Steven Soderbergh, director de esta monumental “Che” (que se estrena en nuestro país en dos partes: “El argentino”, actualmente en cartelera, y “Guerrilla”, pendiente de ver la luz) ha decidido, al menos en esta primera mitad del metraje, tomar cierta distancia respecto al personaje retratado y dedicarse a mimar el contexto, aproximándose por momentos al cine documental (cámara en mano, ambientación cuidada hasta lo indecible, rodaje en los idiomas correspondientes, etc.), y dejando que sea el espectador quien deduzca qué pasa por la cabeza del guerrillero.
Y es que, si bien formalmente es un goce, “Che: el argentino” peca de críptica en todo lo relativo al propio Guevara. No sabemos de dónde viene ni por qué ha venido. No sabemos si siente calor o frío, si está triste o contento. La interpretación de Benicio del Toro es perfecta, sí, y justo es que se le reconozca la mímesis exacta con el argentino de la cara en las camisetas; pero el guión, que cubre con solvencia a todo el resto de personajes que pululan por esta Cuba en plena revulsión socio-política (magnífico Fidel, por cierto), planta un insondable vacío allí donde debería vislumbrarse el lado humano del Che.
Al final de “El argentino”, el espectador se identifica más con los soldados que combaten bajo el mando de Guevara, que lo miran con admiración sin comprender muy bien de dónde pueden provenir toda esa bondad, esa resolución y ese incansable amor a la causa, que con el propio Guevara, que continúa siendo un auténtico desconocido.
Pero quizás estoy juzgando a destiempo, porque hay que tener muy en cuenta que aún quedan otras dos horas de metraje, posiblemente más esclarecedoras en cuanto a la auténtica personalidad del Che (falta por ver cómo se trata el distanciamiento de éste con Castro, uno de los puntos clave, supongo, de “Guerrilla”), y que “El argentino”, por tanto, no es más que el fragmento de una película incompleta, inexplicablemente estrenado sin lo que resta de nudo y desenlace, produciendo una frustrante sensación de “coitus interruptus”.
Con un poco de suerte, el conjunto formará una imagen más sólida que la suma de sus partes.
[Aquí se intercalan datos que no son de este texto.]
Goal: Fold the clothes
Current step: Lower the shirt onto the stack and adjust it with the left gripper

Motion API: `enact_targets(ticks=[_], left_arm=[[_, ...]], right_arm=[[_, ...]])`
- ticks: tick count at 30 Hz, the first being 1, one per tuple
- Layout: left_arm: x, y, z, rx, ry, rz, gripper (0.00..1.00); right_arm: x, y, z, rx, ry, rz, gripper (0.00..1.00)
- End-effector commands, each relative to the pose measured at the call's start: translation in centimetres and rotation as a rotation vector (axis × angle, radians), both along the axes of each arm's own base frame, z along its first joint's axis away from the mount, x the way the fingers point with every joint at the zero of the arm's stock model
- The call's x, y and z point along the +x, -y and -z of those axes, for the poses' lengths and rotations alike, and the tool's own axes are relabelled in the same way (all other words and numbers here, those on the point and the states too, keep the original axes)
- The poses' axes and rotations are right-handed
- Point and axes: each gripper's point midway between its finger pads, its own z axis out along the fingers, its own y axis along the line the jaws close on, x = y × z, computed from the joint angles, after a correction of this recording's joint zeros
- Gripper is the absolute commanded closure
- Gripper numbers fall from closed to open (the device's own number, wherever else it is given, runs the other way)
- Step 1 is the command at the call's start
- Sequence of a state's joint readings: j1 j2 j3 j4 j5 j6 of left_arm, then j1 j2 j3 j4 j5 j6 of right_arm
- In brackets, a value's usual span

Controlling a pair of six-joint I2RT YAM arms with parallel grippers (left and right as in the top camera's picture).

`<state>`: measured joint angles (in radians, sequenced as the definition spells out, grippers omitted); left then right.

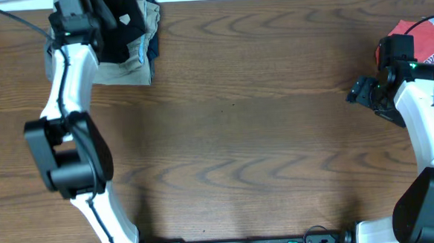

Yo, desde aquí, maldigo a las distribuidoras por ser tan ruines como para partir tan abruptamente una película con el único fin de ganar una proyección más a media tarde. Es, en cierto modo, como si uno fuese al Louvre y sólo pudiese ver a la Gioconda de cuello para abajo un día y de cuello para arriba unos meses después. O sea, un jodido disparate.